==== Materials provided ====

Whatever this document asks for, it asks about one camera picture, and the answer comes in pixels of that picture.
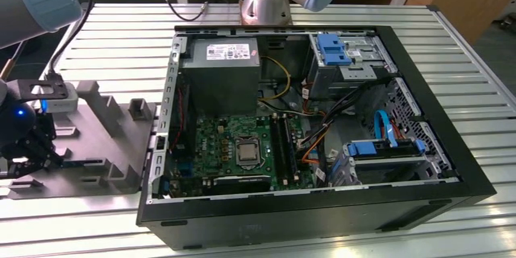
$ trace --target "white table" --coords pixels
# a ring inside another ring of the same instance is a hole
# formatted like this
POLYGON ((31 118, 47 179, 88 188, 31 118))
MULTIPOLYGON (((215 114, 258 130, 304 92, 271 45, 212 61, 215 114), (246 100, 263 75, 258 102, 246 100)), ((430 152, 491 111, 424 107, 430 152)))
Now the white table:
MULTIPOLYGON (((178 5, 196 14, 200 5, 178 5)), ((292 7, 299 25, 390 25, 495 184, 498 195, 410 231, 174 252, 135 226, 139 194, 0 200, 0 257, 503 257, 516 251, 515 97, 440 13, 426 7, 292 7)), ((212 5, 196 23, 163 4, 98 4, 58 64, 74 82, 99 80, 119 103, 160 102, 176 25, 238 25, 238 5, 212 5)))

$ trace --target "power supply label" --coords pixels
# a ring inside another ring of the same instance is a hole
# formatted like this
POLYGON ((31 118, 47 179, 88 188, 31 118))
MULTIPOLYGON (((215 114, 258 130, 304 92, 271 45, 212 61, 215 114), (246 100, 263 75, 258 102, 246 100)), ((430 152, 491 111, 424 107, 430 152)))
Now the power supply label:
POLYGON ((250 44, 208 45, 207 60, 250 60, 250 44))

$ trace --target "yellow cable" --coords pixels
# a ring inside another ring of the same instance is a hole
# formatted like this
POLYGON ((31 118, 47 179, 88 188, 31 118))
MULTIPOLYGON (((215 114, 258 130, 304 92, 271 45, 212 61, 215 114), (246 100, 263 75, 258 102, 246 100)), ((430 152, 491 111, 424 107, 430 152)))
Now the yellow cable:
POLYGON ((286 94, 288 92, 288 89, 291 89, 291 74, 288 73, 287 69, 284 68, 284 66, 280 64, 280 62, 278 60, 275 60, 272 57, 267 57, 267 56, 263 56, 263 58, 272 60, 274 63, 282 68, 282 70, 284 71, 284 73, 287 75, 287 87, 284 87, 283 92, 278 95, 274 95, 272 97, 259 98, 260 101, 267 101, 267 100, 272 100, 272 99, 282 97, 283 94, 286 94))

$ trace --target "blue led light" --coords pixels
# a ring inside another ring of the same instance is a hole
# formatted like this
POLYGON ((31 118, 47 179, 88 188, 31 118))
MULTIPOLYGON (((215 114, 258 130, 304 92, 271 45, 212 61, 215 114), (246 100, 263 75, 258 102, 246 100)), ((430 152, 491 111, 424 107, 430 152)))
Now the blue led light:
POLYGON ((43 110, 43 112, 47 112, 47 109, 48 109, 47 100, 42 100, 40 103, 42 103, 42 110, 43 110))

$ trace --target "floor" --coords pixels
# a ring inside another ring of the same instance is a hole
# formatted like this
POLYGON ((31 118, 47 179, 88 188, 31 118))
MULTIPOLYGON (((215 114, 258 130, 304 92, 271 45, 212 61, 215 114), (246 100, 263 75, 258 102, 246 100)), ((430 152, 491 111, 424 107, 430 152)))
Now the floor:
POLYGON ((492 24, 474 49, 516 95, 516 33, 504 31, 492 24))

====

[Goal of the exercise]
Drop every picture, then write out the remaining entries above exactly as they appear.

[Reply to the task]
Whatever this document asks for, it asks about one camera picture, and the answer comes in pixels of that picture.
$ trace --target "white table" --coords pixels
# a ring inside another ring of the same instance is a hole
# formatted like this
POLYGON ((31 118, 47 179, 88 188, 31 118))
MULTIPOLYGON (((215 114, 258 130, 304 92, 271 45, 212 61, 215 114), (246 100, 263 75, 258 102, 246 100)), ((430 152, 491 111, 424 107, 430 152)))
Now the white table:
MULTIPOLYGON (((178 5, 196 14, 200 5, 178 5)), ((292 7, 299 25, 390 25, 495 184, 498 195, 410 231, 174 252, 135 226, 139 194, 0 200, 0 257, 503 257, 516 251, 515 97, 440 13, 426 7, 292 7)), ((212 5, 196 23, 163 4, 98 4, 58 64, 74 82, 99 80, 119 103, 160 102, 176 25, 238 25, 238 5, 212 5)))

$ trace --target "power supply label" --coords pixels
# a ring inside another ring of the same instance is a hole
# formatted like this
POLYGON ((31 118, 47 179, 88 188, 31 118))
MULTIPOLYGON (((215 114, 258 130, 304 92, 271 45, 212 61, 215 114), (246 100, 263 75, 258 102, 246 100)), ((430 152, 491 111, 424 107, 430 152)))
Now the power supply label:
POLYGON ((250 44, 208 45, 207 60, 250 60, 250 44))

$ trace --target "yellow cable" --coords pixels
# a ring inside another ring of the same instance is a hole
# formatted like this
POLYGON ((31 118, 47 179, 88 188, 31 118))
MULTIPOLYGON (((215 114, 258 130, 304 92, 271 45, 212 61, 215 114), (246 100, 263 75, 258 102, 246 100)), ((430 152, 491 111, 424 107, 430 152)))
Now the yellow cable:
POLYGON ((286 94, 288 92, 288 89, 291 89, 291 74, 288 73, 287 69, 284 68, 284 66, 280 64, 280 62, 278 60, 275 60, 272 57, 267 57, 267 56, 263 56, 263 58, 272 60, 274 63, 282 68, 282 70, 284 71, 284 73, 287 75, 287 87, 284 87, 283 92, 278 95, 274 95, 272 97, 259 98, 260 101, 267 101, 267 100, 272 100, 272 99, 282 97, 283 94, 286 94))

$ trace --target "blue led light" --coords pixels
# a ring inside another ring of the same instance is a hole
# formatted like this
POLYGON ((31 118, 47 179, 88 188, 31 118))
MULTIPOLYGON (((215 114, 258 130, 304 92, 271 45, 212 61, 215 114), (246 100, 263 75, 258 102, 246 100)), ((430 152, 491 111, 424 107, 430 152)))
Now the blue led light:
POLYGON ((43 110, 43 112, 47 112, 47 109, 48 109, 47 100, 42 100, 40 103, 42 103, 42 110, 43 110))

$ trace --target "floor" --coords pixels
# a ring inside another ring of the same instance is a hole
# formatted like this
POLYGON ((31 118, 47 179, 88 188, 31 118))
MULTIPOLYGON (((215 114, 258 130, 304 92, 271 45, 212 61, 215 114), (246 100, 263 75, 258 102, 246 100)), ((430 152, 491 111, 424 107, 430 152)))
Now the floor:
POLYGON ((492 24, 474 49, 516 95, 516 33, 504 31, 492 24))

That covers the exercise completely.